**ACTIVITY**.
Without any images, write the listing below out word for word.

**RECORDS FOR THE EXERCISE**.
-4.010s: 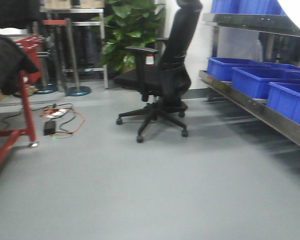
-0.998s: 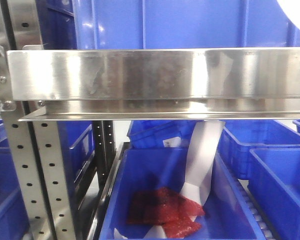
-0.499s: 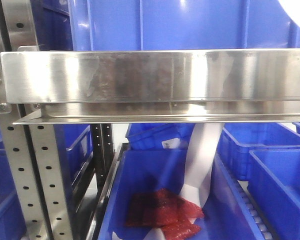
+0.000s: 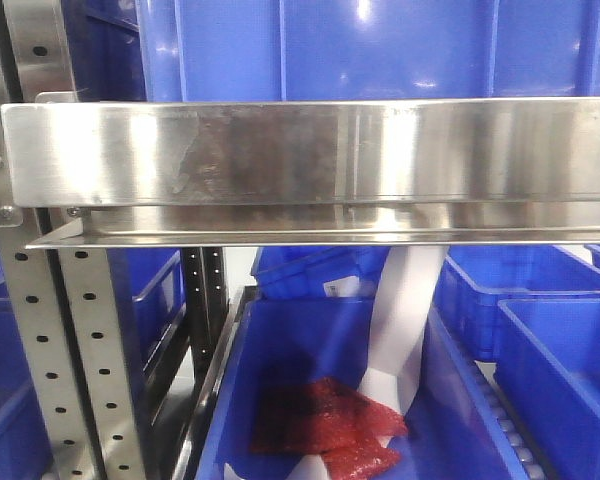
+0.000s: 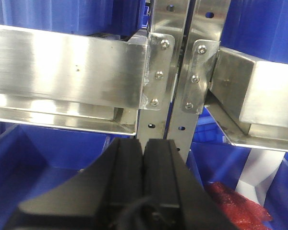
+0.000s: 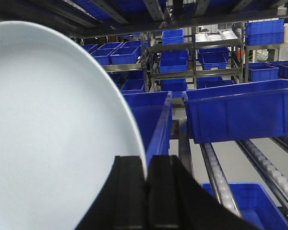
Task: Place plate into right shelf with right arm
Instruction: 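Lower the plate with the right gripper into a blue bin on the shelf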
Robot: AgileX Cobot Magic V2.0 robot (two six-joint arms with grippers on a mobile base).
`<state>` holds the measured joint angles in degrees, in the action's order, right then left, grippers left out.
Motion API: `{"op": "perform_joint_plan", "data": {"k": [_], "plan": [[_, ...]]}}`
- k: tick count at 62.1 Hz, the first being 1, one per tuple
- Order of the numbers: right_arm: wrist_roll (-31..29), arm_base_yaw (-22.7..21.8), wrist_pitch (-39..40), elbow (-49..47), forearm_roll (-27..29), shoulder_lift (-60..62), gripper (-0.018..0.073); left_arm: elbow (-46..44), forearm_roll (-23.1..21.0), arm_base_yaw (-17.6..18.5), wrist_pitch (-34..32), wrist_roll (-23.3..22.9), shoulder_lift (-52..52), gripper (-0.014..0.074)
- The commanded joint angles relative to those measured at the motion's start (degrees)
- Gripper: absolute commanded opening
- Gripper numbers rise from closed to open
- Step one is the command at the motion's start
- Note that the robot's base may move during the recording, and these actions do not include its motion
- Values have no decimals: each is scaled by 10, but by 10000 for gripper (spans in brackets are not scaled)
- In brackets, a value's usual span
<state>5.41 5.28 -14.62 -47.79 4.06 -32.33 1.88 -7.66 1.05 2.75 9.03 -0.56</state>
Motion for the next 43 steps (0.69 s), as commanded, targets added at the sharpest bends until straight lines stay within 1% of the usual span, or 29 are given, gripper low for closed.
{"op": "perform_joint_plan", "data": {"k": [1,9,14,20,27,36,43], "plan": [[-2,-1,60,-78,14,-69,50,6,-5,1,-52,-4,-6,-128],[-2,0,57,-157,22,-155,50,6,-5,1,-52,-4,-6,-128],[-2,8,54,-209,21,-208,50,6,-5,1,-52,-4,-6,-128],[-2,28,52,-265,21,-264,50,6,-5,1,-52,-4,-6,-128],[-4,61,51,-335,19,-346,50,6,-5,1,-52,-4,-6,-128],[-4,82,51,-385,18,-428,50,6,-5,1,-52,-4,-6,-128],[-4,91,51,-397,18,-475,50,6,-5,1,-52,-4,-6,-128]]}}
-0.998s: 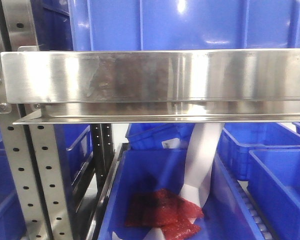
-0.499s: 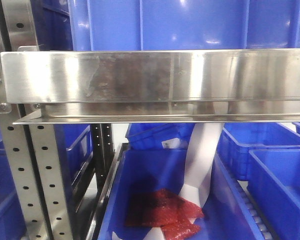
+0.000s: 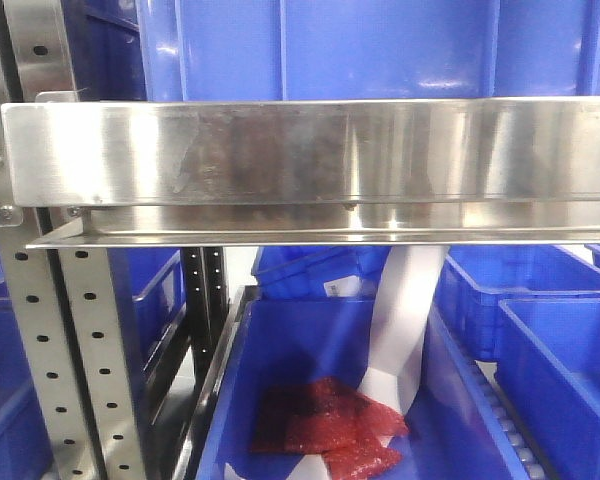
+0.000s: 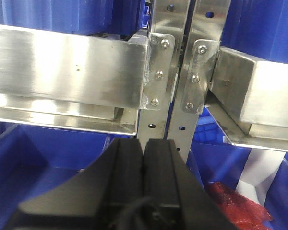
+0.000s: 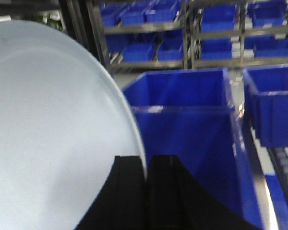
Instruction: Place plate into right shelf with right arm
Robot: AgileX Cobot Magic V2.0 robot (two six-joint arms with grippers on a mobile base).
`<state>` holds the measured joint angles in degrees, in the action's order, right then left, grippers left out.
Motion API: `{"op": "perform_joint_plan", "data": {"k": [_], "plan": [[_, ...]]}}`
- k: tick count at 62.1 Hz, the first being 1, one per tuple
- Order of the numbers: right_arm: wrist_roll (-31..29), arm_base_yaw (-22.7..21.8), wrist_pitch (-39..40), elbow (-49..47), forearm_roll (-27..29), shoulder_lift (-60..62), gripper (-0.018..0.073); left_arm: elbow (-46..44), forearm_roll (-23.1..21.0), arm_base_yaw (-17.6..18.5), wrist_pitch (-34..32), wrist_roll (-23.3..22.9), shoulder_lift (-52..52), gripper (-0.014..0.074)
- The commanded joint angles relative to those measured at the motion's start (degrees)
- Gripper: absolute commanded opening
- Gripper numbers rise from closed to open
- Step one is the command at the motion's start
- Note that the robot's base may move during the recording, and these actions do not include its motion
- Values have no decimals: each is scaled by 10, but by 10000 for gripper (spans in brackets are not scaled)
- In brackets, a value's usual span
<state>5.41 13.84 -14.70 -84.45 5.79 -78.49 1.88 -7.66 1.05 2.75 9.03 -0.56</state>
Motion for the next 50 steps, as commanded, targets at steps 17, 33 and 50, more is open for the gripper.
{"op": "perform_joint_plan", "data": {"k": [17,33,50], "plan": [[-4,21,27,-31,1,-57,104,6,-5,1,-52,-4,-6,-128],[-4,21,-1,-31,1,-57,428,6,-5,1,-52,-4,-6,-128],[-3,21,5,-31,4,-56,430,6,-5,1,-52,-4,-6,-128]]}}
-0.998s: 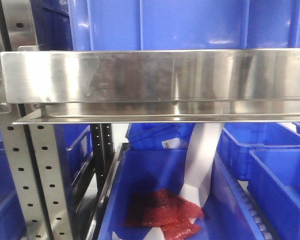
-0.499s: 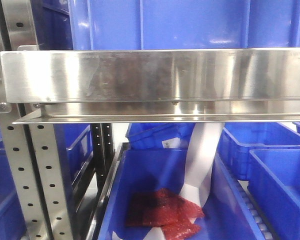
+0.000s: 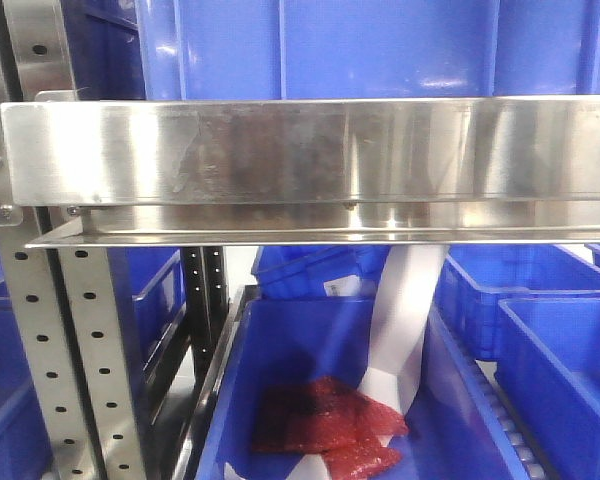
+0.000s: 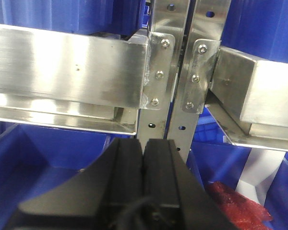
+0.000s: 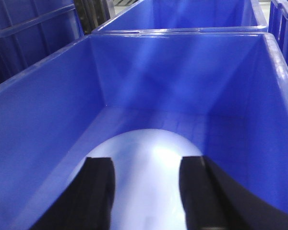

**ANSWER BOX**.
-4.010s: 
-0.998s: 
-0.499s: 
+0.000s: 
+0.000s: 
+0.000s: 
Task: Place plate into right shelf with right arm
Instruction: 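Lower the plate with the right gripper into a blue bin on the shelf
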Robot: AgileX Cobot Magic V2.0 robot (two six-joint arms with grippers on a mobile base).
`<state>` holds the measured joint angles in degrees, in the action's order, right then left, grippers left out.
Motion API: `{"op": "perform_joint_plan", "data": {"k": [_], "plan": [[_, ...]]}}`
- k: tick count at 62.1 Hz, the first being 1, one per tuple
- Order of the numbers: right_arm: wrist_roll (-31..29), arm_base_yaw (-22.7..21.8), wrist_pitch (-39..40), elbow (-49..47), forearm_roll (-27..29), shoulder_lift (-60..62), gripper (-0.018..0.073); left_arm: elbow (-46..44), forearm_roll (-23.1..21.0), arm_base_yaw (-17.6..18.5), wrist_pitch (-34..32), wrist_roll (-23.3..22.9), shoulder_lift (-52..52), gripper (-0.014..0.074)
- The commanded joint angles relative to those measured at the motion's start (degrees)
- Gripper: absolute commanded opening
- Gripper numbers rise from closed to open
- Step one is the command at the motion's start
- Note that the robot's base may move during the recording, and these actions do not include its motion
- Values have no decimals: each is scaled by 10, but by 10000 for gripper (spans in brackets are not scaled)
- In brackets, a value's usual span
<state>5.41 5.28 -14.62 -47.79 4.06 -32.33 1.88 -7.66 1.05 2.75 9.03 -0.56</state>
Motion for the next 43 steps (0.69 s), as commanded, targets added at the sharpest bends until straight lines stay within 1% of the usual span, or 29 are given, gripper low for closed.
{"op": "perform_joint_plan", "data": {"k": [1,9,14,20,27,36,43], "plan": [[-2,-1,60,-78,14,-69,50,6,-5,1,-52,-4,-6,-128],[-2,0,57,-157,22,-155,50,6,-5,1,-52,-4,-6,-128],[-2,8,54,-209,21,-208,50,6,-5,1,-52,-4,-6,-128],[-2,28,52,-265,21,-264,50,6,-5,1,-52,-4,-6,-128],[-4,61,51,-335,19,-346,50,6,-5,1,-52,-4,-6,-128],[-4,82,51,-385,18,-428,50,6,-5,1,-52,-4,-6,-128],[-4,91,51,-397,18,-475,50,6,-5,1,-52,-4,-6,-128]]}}
-0.998s: 
-0.499s: 
+0.000s: 
+0.000s: 
+0.000s: 
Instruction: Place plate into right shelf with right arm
Robot: AgileX Cobot Magic V2.0 robot (two six-joint arms with grippers on a mobile base).
`<state>` holds the measured joint angles in degrees, in the action's order, right then left, grippers left out.
Motion API: `{"op": "perform_joint_plan", "data": {"k": [_], "plan": [[_, ...]]}}`
- k: tick count at 62.1 Hz, the first being 1, one per tuple
- Order of the numbers: right_arm: wrist_roll (-31..29), arm_base_yaw (-22.7..21.8), wrist_pitch (-39..40), elbow (-49..47), forearm_roll (-27..29), shoulder_lift (-60..62), gripper (-0.018..0.073); left_arm: elbow (-46..44), forearm_roll (-23.1..21.0), arm_base_yaw (-17.6..18.5), wrist_pitch (-34..32), wrist_roll (-23.3..22.9), shoulder_lift (-52..52), gripper (-0.014..0.074)
- The commanded joint angles relative to those measured at the motion's start (degrees)
- Gripper: absolute commanded opening
- Gripper numbers rise from closed to open
- Step one is the command at the motion's start
- Note that the robot's base may move during the recording, and these actions do not include its motion
- Values have no decimals: each is scaled by 10, but by 10000 for gripper (spans in brackets are not scaled)
- In brackets, a value's usual span
<state>5.41 13.84 -14.70 -84.45 5.79 -78.49 1.88 -7.66 1.05 2.75 9.03 -0.56</state>
Motion for the next 50 steps, as commanded, targets at steps 17, 33 and 50, more is open for the gripper.
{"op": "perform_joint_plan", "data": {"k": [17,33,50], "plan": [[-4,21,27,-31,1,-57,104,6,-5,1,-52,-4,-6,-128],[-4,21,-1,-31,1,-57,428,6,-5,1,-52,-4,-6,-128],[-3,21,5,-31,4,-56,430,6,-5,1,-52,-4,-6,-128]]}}
-0.998s: 
-0.499s: 
+0.000s: 
+0.000s: 
+0.000s: 

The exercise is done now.